As metaverse solutions find greater adoption and scale, they may require networks, computation, and AI to further converge into self-managing, self-correcting, and self-optimizing distributed systems.23 Such a broad transformation could take many years but could pay dividends along the way—not just for businesses but in the potential to bring greater visibility to factories, supply chains, energy systems, cities, and beyond.
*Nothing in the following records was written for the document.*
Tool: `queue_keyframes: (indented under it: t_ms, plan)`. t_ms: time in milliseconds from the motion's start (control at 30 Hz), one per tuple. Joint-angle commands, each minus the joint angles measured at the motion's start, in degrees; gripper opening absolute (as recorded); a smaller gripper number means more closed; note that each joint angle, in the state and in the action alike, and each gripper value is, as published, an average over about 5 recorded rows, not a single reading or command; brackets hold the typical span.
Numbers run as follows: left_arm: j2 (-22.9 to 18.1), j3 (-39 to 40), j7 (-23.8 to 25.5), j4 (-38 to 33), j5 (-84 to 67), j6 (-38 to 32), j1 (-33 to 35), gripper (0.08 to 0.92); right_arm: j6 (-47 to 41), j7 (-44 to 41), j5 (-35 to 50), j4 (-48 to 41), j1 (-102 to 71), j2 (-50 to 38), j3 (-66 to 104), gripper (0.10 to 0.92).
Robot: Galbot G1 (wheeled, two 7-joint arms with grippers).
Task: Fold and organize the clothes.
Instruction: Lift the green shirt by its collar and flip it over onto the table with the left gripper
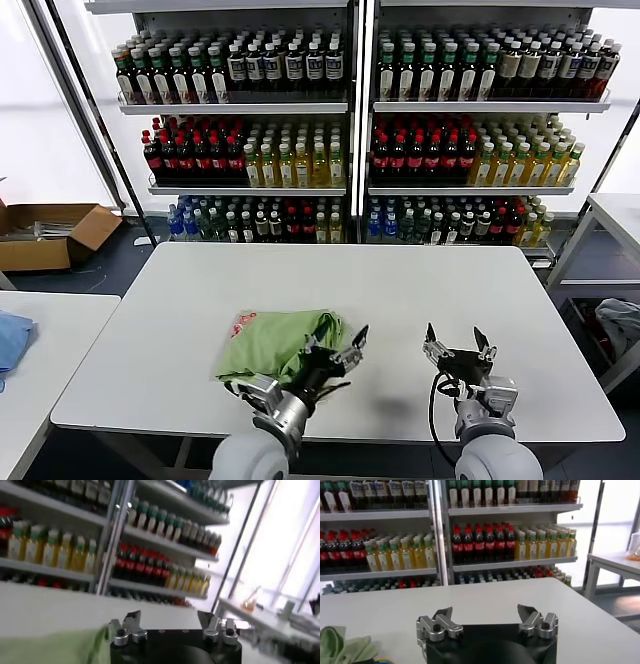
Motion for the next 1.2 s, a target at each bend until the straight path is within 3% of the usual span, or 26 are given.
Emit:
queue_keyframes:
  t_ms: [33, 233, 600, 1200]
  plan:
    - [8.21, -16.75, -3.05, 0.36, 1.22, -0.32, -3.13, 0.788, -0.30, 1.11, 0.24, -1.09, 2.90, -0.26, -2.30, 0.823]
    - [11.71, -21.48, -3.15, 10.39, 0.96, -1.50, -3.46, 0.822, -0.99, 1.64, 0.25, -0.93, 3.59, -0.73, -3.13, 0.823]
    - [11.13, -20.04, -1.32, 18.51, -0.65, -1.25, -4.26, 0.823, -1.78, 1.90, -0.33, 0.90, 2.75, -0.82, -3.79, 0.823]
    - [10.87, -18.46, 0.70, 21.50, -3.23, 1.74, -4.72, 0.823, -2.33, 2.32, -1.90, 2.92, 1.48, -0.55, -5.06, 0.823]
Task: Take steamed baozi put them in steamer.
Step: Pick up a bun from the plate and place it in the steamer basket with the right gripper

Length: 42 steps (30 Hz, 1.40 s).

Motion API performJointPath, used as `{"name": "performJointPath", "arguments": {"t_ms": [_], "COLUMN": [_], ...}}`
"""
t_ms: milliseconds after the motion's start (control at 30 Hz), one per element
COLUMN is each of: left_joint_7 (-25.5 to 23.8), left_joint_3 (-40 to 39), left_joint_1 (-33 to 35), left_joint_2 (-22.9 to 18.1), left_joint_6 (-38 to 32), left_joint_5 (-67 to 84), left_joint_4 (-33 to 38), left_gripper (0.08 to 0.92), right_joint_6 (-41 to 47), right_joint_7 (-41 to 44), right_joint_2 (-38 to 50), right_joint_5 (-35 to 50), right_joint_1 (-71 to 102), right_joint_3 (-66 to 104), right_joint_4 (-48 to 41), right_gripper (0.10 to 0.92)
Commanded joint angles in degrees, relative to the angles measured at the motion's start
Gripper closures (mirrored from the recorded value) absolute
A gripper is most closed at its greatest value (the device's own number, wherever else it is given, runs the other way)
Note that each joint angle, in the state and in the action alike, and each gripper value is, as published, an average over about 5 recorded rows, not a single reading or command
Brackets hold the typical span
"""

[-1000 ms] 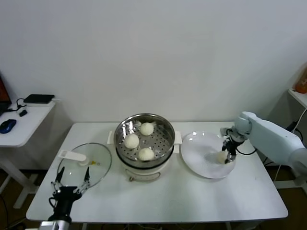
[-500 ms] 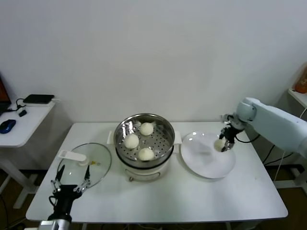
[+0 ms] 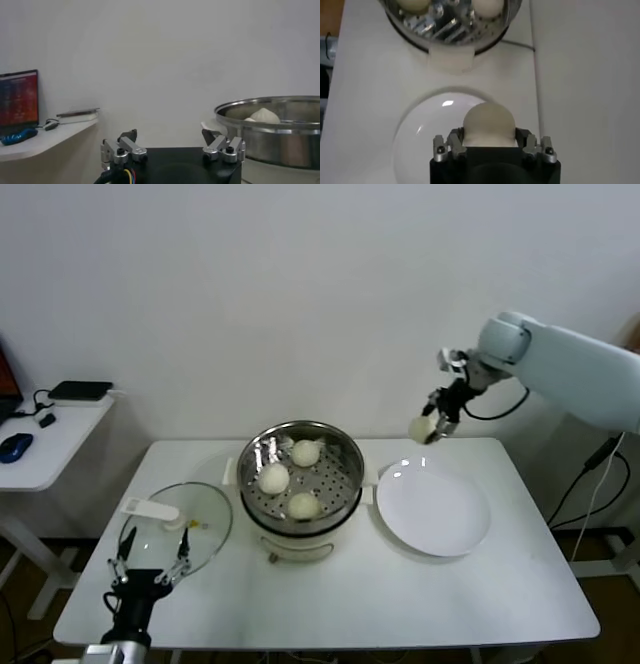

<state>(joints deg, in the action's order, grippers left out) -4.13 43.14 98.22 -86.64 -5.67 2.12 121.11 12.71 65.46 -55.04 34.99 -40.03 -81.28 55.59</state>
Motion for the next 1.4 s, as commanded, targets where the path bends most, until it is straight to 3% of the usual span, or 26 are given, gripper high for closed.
{"name": "performJointPath", "arguments": {"t_ms": [33, 400, 833, 1400], "left_joint_7": [0.03, 0.19, 0.19, 0.2], "left_joint_3": [0.1, 0.97, 0.95, 0.89], "left_joint_1": [0.06, 0.76, 0.6, 0.59], "left_joint_2": [-0.02, 0.04, 0.01, -0.03], "left_joint_6": [-0.03, -0.29, -0.11, -0.27], "left_joint_5": [0.05, 0.24, 0.26, 0.26], "left_joint_4": [0.29, 0.9, 0.7, 0.35], "left_gripper": [0.177, 0.177, 0.177, 0.177], "right_joint_6": [1.13, 2.77, 3.15, 3.07], "right_joint_7": [-0.61, -2.49, -3.18, -3.27], "right_joint_2": [-13.11, -20.86, -19.67, -18.86], "right_joint_5": [12.52, 9.08, 2.01, 0.53], "right_joint_1": [-7.36, 1.99, 9.9, 11.33], "right_joint_3": [-3.43, -0.22, 0.37, 0.4], "right_joint_4": [0.87, -0.04, -0.64, -1.97], "right_gripper": [0.355, 0.343, 0.338, 0.332]}}
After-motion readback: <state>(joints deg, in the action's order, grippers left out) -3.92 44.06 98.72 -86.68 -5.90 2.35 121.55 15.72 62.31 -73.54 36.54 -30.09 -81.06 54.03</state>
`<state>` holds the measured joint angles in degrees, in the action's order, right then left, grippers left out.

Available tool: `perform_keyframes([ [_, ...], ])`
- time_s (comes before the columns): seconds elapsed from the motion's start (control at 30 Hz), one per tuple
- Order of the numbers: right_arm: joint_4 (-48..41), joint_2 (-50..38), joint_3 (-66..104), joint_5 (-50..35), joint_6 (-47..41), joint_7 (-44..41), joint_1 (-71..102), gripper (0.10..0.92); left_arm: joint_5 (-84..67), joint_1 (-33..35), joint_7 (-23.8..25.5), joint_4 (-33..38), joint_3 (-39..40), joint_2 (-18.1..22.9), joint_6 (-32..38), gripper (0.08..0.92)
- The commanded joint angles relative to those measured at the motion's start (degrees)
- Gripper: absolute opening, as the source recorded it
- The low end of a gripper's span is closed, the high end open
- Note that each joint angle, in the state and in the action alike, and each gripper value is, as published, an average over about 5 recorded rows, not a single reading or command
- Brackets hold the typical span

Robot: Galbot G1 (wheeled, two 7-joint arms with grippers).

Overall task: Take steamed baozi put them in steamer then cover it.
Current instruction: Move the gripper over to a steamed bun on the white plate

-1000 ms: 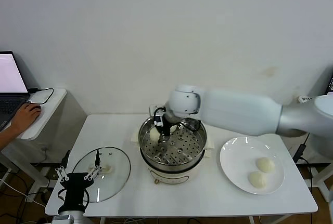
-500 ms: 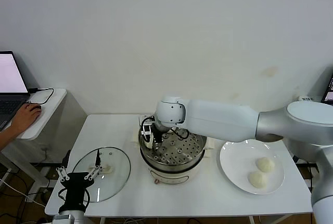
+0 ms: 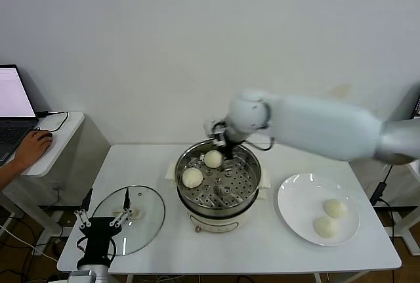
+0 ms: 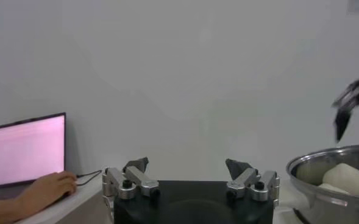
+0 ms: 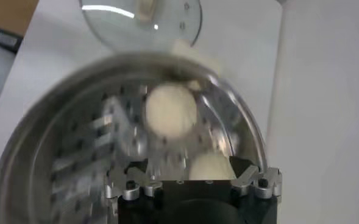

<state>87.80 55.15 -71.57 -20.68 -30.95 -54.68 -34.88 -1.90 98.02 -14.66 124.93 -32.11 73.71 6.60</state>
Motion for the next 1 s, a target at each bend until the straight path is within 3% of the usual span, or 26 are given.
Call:
perform_keyframes([
  [0.03,12.2,-30.9,-0.2,11.8,14.1,-13.5,-3.8,0.823,0.0,0.2,0.0,0.1,0.4,-0.4,0.0,0.823],
  [0.2,12.9,-38.0,4.0,18.6,17.7,-12.2,6.0,0.823,0.1,0.5,0.1,0.2,0.4,-0.6,0.0,0.823],
  [0.47,11.1,-44.6,28.6,26.9,20.9,-9.5,39.2,0.823,0.5,0.6,0.1,-0.2,0.5,-0.5,-0.4,0.823],
  [0.63,9.7,-43.8,35.5,29.9,21.7,-8.5,49.6,0.823,1.1,1.2,0.1,-0.6,0.2,-0.3,-0.4,0.823],
  [1.0,6.1,-37.6,36.1,33.0,21.0,-6.4,53.7,0.823,2.3,2.1,0.1,-0.7,0.5,1.1,-0.3,0.823],
])
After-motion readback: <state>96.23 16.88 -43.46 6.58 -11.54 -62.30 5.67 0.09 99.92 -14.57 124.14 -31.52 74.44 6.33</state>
Here we can start to see that building a metaverse infrastructure that enables cloud gaming and digital twins can lead to a more sustainable future. A leading hyperscale cloud provider used AI to optimize its data centers, reducing cooling costs by 40%.24 To better monitor traffic and congestion, potentially lowering energy use and emissions, a European railway company is modeling stations across its rail network and linking them to data feeds.25 Similar work is now being done to make wind farms more efficient.26 A cloud computing service recently launched a platform enabling real-time simulations of city-scale environments, helping city managers optimize transportation, manage supply chains, and plan for disasters.27 In California, an aerospace manufacturer is simulating fires to predict how fast they will spread and in which directions.28
As more of the physical world becomes connected and digitized, metaverse capabilities can help enable humans to better visualize and interact with it, and to apply AI to help reveal patterns and pathways to optimization beyond human capabilities. With so much historical data and real-time sensing, machine learning systems may be uniquely capable of evaluating complex systems for performance, predicting faults, and ferreting out optimizations.29 As more of the world faces climate change, resource shortages, and the challenges of waste and pollution, we may need the metaverse—and the self-managing and optimizing systems that will run it—to help us through some of the largest organizational challenges facing the planet.